Interpretive Summary: The activity of Rubisco, the enzyme that captures carbon dioxide, often limits photosynthesis, the process by which plants use light energy from the sun to make carbohydrates for growth from carbon dioxide and water. In order to have activity, Rubisco requires modification by a process called activation, which is determined and hence regulated by another protein known as Rubisco activase. Rubisco activity might be increased to improve plant growth by altering the regulation of activation. Activation by Rubisco activase involves binding of the proteins to each other because the proteins from one species of plants, the Solanaceae, do not work in combination with either protein from other species. The Rubisco protein in these plants has several unique amino acid differences located on its surface that may determine the nature of the interaction with Rubisco activase. Past work identified one amino acid in this region that could be changed and was sufficient to allow Rubisco from a non-Solanceous species to be activated by a Solanceous Rubisco activase, but not by the non-Solanaceous protein that worked before this change. In this work additional substitutions were made in this area to further delimit the size and required characteristics of the binding region. This information will benefit scientists attempting to modify the properties and regulation of Rubisco in ways beneficial for increased photosynthesis by crop plants.

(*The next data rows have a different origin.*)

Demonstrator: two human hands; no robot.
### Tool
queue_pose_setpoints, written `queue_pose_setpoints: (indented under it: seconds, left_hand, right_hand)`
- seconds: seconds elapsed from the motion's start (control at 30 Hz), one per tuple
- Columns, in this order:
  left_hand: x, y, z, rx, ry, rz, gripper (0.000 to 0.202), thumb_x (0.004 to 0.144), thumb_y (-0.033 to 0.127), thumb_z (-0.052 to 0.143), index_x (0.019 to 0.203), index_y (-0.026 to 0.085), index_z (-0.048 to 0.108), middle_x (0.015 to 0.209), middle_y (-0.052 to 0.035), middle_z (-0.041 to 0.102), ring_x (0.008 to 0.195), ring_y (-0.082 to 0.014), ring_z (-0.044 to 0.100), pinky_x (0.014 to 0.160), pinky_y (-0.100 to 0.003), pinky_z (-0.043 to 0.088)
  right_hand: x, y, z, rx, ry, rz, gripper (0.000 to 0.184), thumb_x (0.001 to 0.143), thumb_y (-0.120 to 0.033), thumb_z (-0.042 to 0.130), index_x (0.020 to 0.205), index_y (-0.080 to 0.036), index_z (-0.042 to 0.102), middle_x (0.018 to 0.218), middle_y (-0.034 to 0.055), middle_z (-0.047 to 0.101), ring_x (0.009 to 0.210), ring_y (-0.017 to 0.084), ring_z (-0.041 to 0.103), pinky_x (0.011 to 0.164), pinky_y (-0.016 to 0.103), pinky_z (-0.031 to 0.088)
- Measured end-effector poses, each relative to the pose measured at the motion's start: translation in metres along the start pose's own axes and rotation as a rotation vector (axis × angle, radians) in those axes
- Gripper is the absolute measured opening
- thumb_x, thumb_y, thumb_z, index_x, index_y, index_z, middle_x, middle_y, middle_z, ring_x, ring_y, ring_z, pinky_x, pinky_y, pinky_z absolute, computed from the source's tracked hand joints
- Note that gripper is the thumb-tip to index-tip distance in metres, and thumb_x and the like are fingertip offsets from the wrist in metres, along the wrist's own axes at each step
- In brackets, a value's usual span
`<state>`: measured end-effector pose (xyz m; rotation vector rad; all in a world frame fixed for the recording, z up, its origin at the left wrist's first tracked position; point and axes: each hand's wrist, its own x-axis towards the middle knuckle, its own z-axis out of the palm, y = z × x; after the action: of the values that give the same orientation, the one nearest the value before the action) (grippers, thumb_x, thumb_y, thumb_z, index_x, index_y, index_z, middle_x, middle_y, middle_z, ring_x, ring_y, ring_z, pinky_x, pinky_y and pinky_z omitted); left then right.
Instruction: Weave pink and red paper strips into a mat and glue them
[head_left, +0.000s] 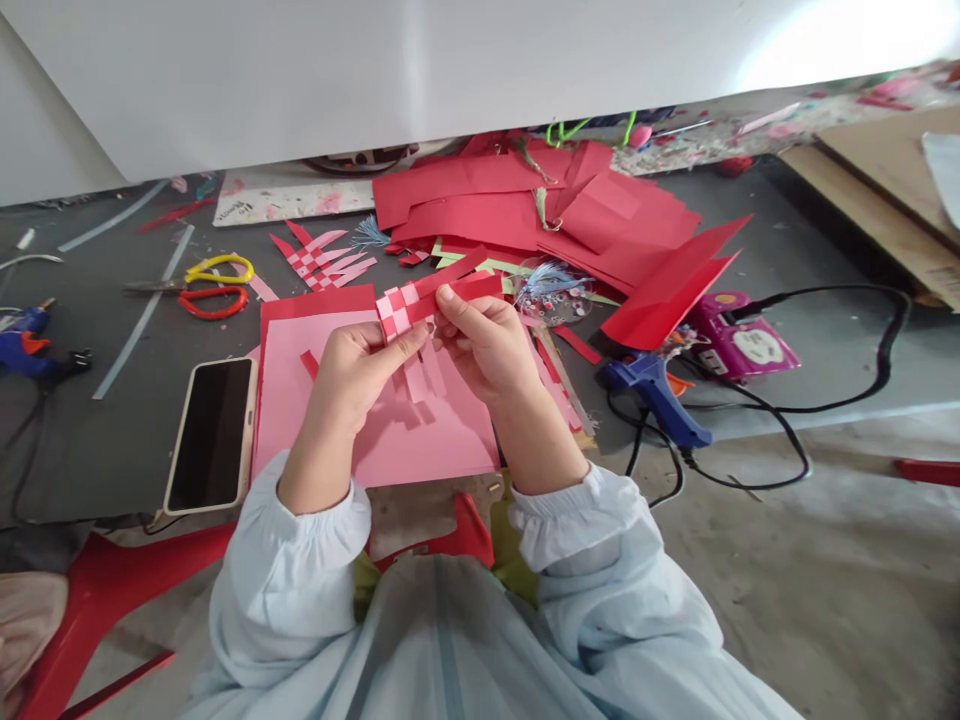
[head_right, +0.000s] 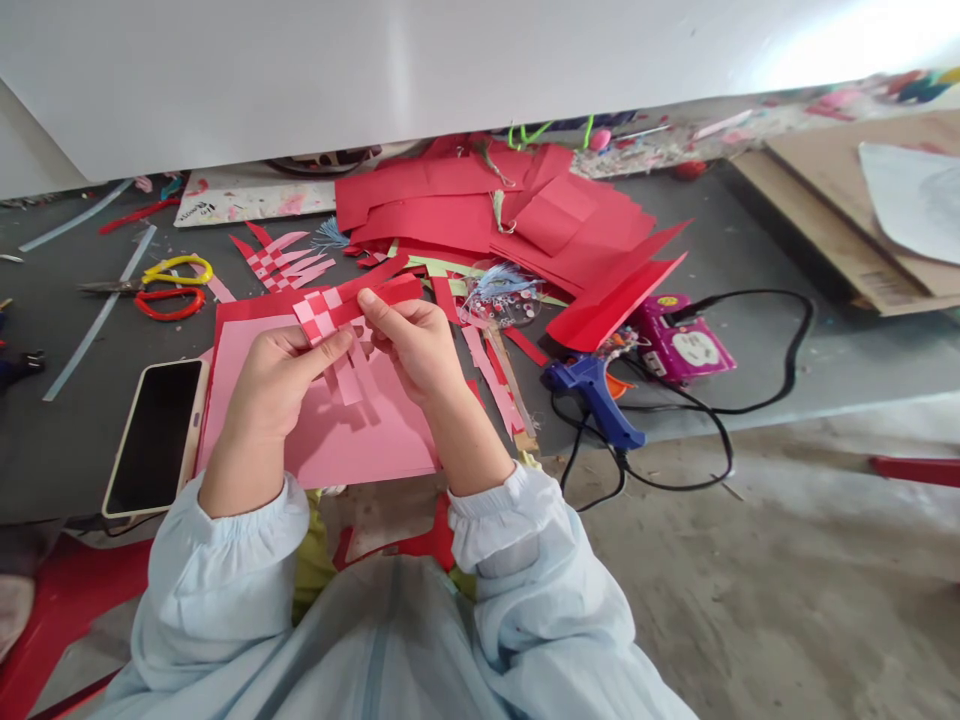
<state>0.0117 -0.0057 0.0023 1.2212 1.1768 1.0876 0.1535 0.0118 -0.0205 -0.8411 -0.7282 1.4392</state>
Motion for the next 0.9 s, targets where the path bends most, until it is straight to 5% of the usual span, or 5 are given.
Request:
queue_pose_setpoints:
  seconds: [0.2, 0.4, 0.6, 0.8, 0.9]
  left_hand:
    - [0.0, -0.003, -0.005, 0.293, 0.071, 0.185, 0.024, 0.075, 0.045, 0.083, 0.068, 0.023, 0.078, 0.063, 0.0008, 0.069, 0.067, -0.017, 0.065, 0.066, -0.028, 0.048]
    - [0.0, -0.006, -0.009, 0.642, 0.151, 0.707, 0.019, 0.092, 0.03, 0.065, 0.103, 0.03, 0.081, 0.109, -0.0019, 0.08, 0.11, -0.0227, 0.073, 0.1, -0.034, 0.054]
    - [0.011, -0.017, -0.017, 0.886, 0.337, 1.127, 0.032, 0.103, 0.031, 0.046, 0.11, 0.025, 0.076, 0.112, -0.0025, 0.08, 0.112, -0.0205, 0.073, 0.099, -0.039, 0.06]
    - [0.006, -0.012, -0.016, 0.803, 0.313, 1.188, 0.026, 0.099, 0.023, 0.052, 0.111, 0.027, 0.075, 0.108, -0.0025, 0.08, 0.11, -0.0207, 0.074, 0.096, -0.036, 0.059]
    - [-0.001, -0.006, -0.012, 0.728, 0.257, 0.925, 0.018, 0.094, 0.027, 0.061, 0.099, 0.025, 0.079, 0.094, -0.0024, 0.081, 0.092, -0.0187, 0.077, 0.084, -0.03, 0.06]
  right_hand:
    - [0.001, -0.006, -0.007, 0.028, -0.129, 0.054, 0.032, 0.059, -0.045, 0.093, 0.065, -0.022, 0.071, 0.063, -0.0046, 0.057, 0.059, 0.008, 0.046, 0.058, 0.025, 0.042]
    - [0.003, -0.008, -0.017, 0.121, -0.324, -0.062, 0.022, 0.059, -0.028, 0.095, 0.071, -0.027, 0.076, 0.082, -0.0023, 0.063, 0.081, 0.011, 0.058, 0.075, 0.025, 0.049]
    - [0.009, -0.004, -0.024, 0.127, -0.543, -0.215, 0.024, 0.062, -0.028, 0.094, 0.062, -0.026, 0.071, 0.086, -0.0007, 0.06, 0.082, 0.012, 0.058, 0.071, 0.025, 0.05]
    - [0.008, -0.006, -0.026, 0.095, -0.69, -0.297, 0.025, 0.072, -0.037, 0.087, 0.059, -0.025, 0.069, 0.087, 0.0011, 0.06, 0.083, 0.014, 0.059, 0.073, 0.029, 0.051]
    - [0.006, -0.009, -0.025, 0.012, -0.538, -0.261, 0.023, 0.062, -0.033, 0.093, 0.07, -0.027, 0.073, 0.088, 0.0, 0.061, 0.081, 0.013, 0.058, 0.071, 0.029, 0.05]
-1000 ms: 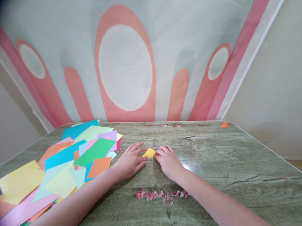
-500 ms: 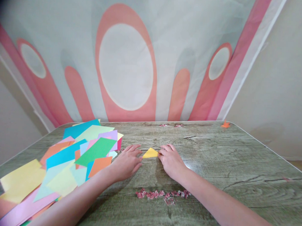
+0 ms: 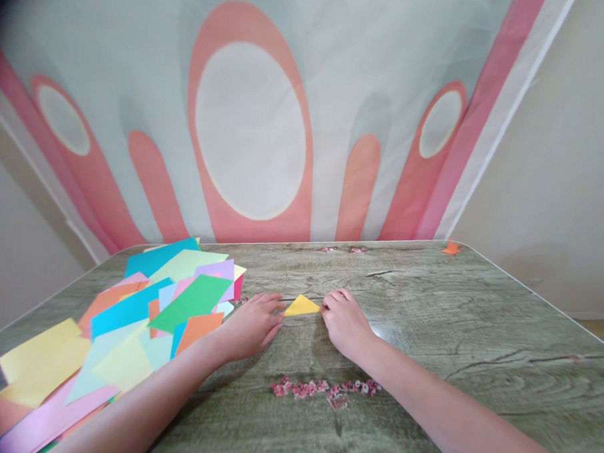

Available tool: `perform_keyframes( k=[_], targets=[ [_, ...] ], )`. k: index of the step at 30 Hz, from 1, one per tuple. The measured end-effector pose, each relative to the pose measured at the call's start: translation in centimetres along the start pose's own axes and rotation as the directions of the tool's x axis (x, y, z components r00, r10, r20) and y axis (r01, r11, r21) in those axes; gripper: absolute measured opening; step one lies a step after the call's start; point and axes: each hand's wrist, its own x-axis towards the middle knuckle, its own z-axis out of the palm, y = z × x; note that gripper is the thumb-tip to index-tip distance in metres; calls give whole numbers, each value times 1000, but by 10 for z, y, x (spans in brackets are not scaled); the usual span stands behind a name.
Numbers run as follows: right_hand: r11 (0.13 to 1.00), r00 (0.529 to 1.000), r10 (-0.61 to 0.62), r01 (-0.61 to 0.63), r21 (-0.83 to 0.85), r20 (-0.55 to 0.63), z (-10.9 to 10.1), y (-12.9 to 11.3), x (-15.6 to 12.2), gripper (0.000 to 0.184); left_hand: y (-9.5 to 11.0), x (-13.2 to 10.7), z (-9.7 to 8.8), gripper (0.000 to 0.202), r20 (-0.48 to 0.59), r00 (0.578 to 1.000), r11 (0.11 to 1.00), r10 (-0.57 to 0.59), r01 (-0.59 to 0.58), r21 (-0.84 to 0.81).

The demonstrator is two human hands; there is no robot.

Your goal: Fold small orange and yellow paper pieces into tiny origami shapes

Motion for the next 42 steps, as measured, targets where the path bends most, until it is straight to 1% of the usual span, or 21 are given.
perform_keyframes(
  k=[4,10,13,16,18,21,23,26,31,37,40,42],
  targets=[
    [999,999,23,-21,50,-49,4,1,-2,20,0,0,-2,27,11,1000,1000,16,-16,-12],
    [994,993,41,-29,107,-112,7,4,-4,22,-2,0,-1,26,4,1000,999,3,-3,-54],
    [989,989,63,-44,139,-136,7,3,-5,23,-5,-1,7,26,-35,996,990,-79,74,-123],
    [980,981,103,-71,187,-166,7,0,-5,24,-7,-1,17,24,-107,976,956,-188,157,-247],
    [973,976,123,-84,214,-178,7,-1,-4,24,-8,-1,23,24,-152,959,934,-239,184,-307],
    [963,976,132,-85,256,-173,9,-3,-3,28,-8,0,28,29,-189,945,917,-268,191,-350],
    [955,979,123,-73,287,-160,10,-4,-2,34,-8,1,30,29,-192,944,912,-268,185,-366],
    [942,983,97,-41,332,-153,11,-3,-2,37,-8,1,31,25,-193,947,904,-256,164,-394],
    [922,980,60,20,387,-192,12,-4,-1,38,-7,2,31,19,-214,953,886,-217,100,-453],
    [908,976,78,15,418,-206,11,-6,-2,40,-5,2,30,16,-243,950,864,-198,52,-502],
    [903,974,76,23,428,-214,11,-7,-3,39,-3,1,28,15,-235,956,862,-174,32,-506],
    [902,971,77,29,432,-226,11,-7,-2,34,-2,0,25,15,-220,964,866,-150,21,-500]
  ],
)
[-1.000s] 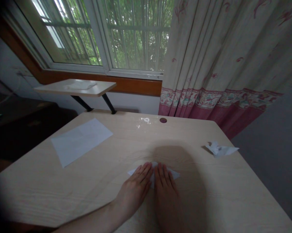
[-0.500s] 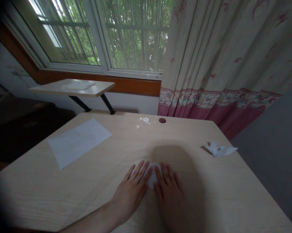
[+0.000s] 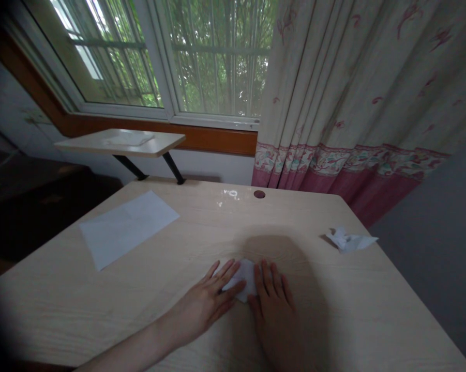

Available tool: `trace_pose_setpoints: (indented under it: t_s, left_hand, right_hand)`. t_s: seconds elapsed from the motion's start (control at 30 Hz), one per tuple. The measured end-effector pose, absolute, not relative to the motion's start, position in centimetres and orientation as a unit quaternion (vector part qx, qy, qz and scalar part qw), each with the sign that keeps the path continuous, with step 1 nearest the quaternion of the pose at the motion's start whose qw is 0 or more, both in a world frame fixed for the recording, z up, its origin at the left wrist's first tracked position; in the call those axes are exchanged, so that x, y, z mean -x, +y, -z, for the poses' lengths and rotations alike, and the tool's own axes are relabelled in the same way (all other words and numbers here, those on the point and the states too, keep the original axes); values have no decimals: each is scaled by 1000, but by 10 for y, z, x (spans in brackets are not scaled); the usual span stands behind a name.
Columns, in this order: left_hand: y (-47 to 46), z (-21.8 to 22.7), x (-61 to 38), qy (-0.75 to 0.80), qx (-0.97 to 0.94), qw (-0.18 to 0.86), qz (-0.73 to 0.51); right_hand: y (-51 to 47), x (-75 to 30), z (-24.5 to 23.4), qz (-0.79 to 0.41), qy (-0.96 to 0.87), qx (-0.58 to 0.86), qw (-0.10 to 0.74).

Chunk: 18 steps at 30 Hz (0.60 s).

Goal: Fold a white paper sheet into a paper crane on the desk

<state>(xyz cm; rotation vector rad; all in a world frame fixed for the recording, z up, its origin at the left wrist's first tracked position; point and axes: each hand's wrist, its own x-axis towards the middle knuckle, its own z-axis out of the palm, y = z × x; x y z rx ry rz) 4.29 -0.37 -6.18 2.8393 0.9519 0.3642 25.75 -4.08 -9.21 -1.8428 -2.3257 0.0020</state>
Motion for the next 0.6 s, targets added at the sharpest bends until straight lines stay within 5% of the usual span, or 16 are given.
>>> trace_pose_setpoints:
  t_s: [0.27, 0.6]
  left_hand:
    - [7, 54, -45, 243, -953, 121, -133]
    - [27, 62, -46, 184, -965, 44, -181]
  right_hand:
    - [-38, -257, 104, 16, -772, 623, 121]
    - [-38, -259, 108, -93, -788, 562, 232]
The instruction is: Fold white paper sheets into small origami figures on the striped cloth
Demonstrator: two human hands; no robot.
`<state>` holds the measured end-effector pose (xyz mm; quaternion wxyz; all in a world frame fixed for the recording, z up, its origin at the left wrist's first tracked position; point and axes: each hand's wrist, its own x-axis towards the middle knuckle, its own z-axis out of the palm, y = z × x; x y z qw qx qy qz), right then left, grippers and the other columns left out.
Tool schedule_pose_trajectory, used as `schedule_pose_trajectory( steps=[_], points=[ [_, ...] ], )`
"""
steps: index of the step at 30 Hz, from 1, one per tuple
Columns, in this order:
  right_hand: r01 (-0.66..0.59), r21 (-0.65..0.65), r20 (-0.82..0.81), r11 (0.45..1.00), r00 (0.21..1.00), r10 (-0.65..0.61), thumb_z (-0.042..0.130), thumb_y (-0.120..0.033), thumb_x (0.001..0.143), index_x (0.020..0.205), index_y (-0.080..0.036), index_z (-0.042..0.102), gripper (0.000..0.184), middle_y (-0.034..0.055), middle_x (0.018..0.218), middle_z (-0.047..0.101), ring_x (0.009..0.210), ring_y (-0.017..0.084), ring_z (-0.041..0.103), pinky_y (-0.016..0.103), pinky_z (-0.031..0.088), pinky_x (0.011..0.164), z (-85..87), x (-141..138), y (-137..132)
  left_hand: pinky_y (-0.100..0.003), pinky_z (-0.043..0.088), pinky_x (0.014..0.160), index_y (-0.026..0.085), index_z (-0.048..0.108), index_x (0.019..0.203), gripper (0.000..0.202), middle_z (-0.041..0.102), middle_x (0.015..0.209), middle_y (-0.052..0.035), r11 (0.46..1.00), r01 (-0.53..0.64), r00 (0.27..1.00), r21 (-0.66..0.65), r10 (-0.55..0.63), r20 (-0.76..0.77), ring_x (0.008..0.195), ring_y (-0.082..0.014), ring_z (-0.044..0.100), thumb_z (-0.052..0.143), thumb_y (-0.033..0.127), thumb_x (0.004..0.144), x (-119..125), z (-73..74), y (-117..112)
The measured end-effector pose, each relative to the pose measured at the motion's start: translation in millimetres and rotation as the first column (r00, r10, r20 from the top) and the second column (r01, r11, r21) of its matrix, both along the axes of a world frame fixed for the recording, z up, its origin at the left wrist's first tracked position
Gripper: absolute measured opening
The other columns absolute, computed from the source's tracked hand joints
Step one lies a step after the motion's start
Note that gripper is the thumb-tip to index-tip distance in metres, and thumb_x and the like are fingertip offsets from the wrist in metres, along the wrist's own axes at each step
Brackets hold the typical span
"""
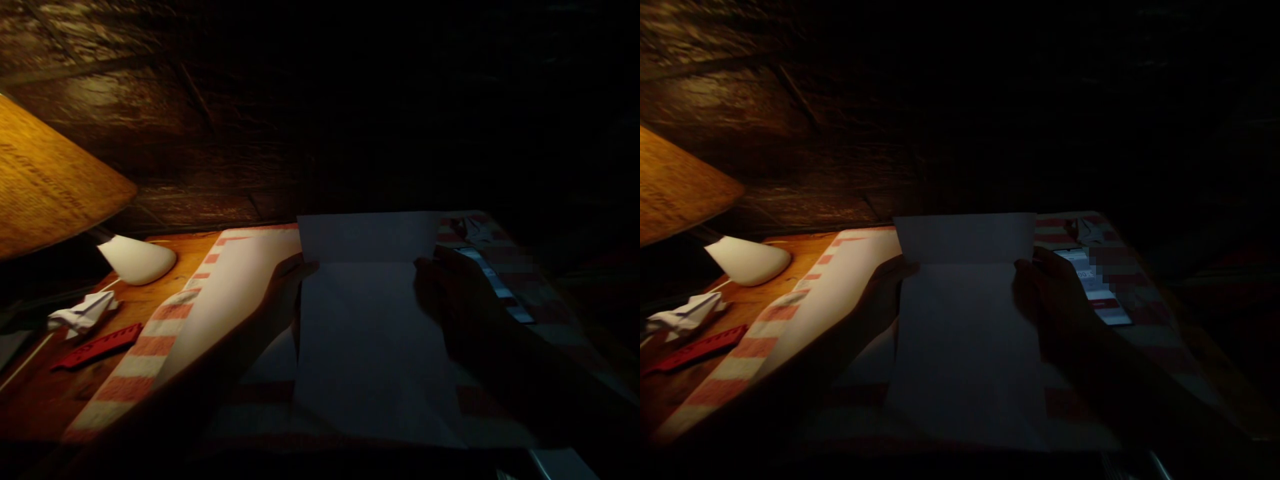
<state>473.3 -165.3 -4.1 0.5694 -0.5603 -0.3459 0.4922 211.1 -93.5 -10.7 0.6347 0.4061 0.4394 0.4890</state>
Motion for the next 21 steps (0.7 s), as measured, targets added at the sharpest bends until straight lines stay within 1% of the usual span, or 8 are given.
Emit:
schedule_pose_trajectory(
  steps=[3,5,7,11,13,16,19,21],
  points=[
    [0.03,0.012,-0.022,0.999,0.999,-0.03,0.084,-0.032,0.07,0.072,-0.024,0.057,0.028,-0.0067,0.056,0.051,0.042,0.009,0.044,0.022,0.029,0.039,1.7,1.2,1.5,-0.023,0.045,0.053,0.014,0.075,0.08,0.023,0.07,0.065,-0.0014,1.0,0.004,1.0,0.025,-0.004,0.0,0.057,-0.0143,0.062,0.081,0.022,0.06,1.2,2.1,-0.5],
    [0.051,0.054,-0.02,0.997,0.999,-0.05,0.084,-0.031,0.069,0.066,-0.024,0.054,0.03,-0.0064,0.053,0.05,0.042,0.009,0.045,0.022,0.03,0.039,1.2,3.4,2.3,-0.022,0.043,0.052,0.015,0.074,0.076,0.018,0.068,0.063,-0.0002,0.999,0.015,1.0,0.033,-0.015,-0.002,0.054,-0.0132,0.059,0.078,0.02,0.059,0.6,3.0,-0.1],
    [0.03,0.101,0.01,0.994,0.999,-0.031,0.081,-0.034,0.071,0.065,-0.025,0.059,0.024,-0.0029,0.055,0.056,0.047,0.013,0.053,0.025,0.037,0.043,1.5,7.3,1.8,-0.021,0.04,0.05,0.015,0.073,0.072,0.015,0.066,0.062,-0.0004,0.997,0.038,0.999,0.067,-0.036,-0.024,0.053,-0.0121,0.057,0.074,0.02,0.058,-1.6,3.9,1.1],
    [-0.143,0.118,0.2,0.983,0.973,0.117,0.067,-0.04,0.081,0.075,-0.025,0.074,0.018,0.0082,0.074,0.073,0.073,0.026,0.071,0.036,0.053,0.06,8.4,17.6,-3.5,-0.021,0.029,0.043,0.015,0.073,0.069,0.015,0.06,0.055,-0.0011,0.993,0.101,0.99,0.067,-0.094,-0.104,0.044,-0.0097,0.047,0.067,0.028,0.063,-8.5,2.7,5.6],
    [-0.183,0.125,0.274,0.975,0.951,0.144,0.069,-0.038,0.079,0.075,-0.026,0.077,0.015,0.0098,0.084,0.077,0.085,0.03,0.072,0.039,0.055,0.067,12.6,20.8,-5.6,-0.023,0.031,0.043,0.016,0.075,0.074,0.023,0.061,0.056,-0.0025,0.994,0.109,0.99,0.029,-0.106,-0.097,0.045,-0.0122,0.049,0.064,0.036,0.068,-10.5,0.4,7.9],
    [-0.171,0.124,0.278,0.977,0.952,0.131,0.068,-0.04,0.08,0.074,-0.026,0.077,0.018,0.0105,0.087,0.077,0.087,0.03,0.071,0.04,0.056,0.069,13.9,20.3,-4.4,-0.025,0.038,0.048,0.017,0.075,0.078,0.03,0.064,0.061,-0.0031,0.995,0.087,0.984,0.056,-0.077,-0.162,0.053,-0.0147,0.055,0.067,0.046,0.075,-9.7,-2.0,9.2],
    [-0.157,0.057,0.266,0.986,0.954,0.137,0.067,-0.045,0.084,0.082,-0.023,0.074,0.023,0.0089,0.082,0.075,0.074,0.025,0.07,0.036,0.054,0.063,9.0,16.9,0.3,-0.022,0.041,0.054,0.018,0.071,0.077,0.022,0.067,0.069,0.0,0.979,0.089,0.956,0.185,-0.031,-0.292,0.061,-0.012,0.058,0.084,0.032,0.065,-7.0,-0.8,8.0],
    [-0.134,0.064,0.323,0.989,0.941,0.106,0.078,-0.041,0.076,0.092,-0.023,0.072,0.025,0.0054,0.081,0.073,0.068,0.021,0.067,0.032,0.051,0.06,4.3,16.1,3.2,-0.021,0.044,0.057,0.019,0.07,0.085,0.031,0.069,0.075,0.0007,0.972,0.094,0.957,0.215,-0.029,-0.288,0.065,-0.0119,0.061,0.088,0.024,0.06,-6.1,1.1,6.8]
  ],
)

Technical Abstract: The activation of Rubisco by removing phosphorylated inhibitors from the Rubisco active site. Activase from Solanaceae plants (such as tobacco) fail to activate Rubisco from non-Solanaceae plants (including spinach and Chlamydomonas reinhardtii), and non-Solanaceae activase fails to activate Solanaceae Rubisco. Directed mutagenesis and chloroplast transformation previously showed that a proline-89 to arginine substitution on the surface of the large subunit of Chlamydomonas Rubisco switched its specificity from non-Solanaceae to Solanaceae activase activation. To delimit the size of this putative activase binding region, substitutions were created at positions that flank residue 89. As in the past, these substitutions changed the identities of Chlamydomonas residues to those of tobacco. Whereas an aspartate-86 to arginine substitution had little effect, aspartate-94 to lysine Rubisco was only partially activated by spinach activase but now fully activated by tobacco activase. In an attempt to eliminate the activase/Rubisco interaction, proline-89 was changed to alanine, which is not present in either non-Solanaceae or Solanaceae Rubisco. However, this substitution also caused a reversal of activase specificity. These results indicate that amino-acid identity alone does not determine activase specificity.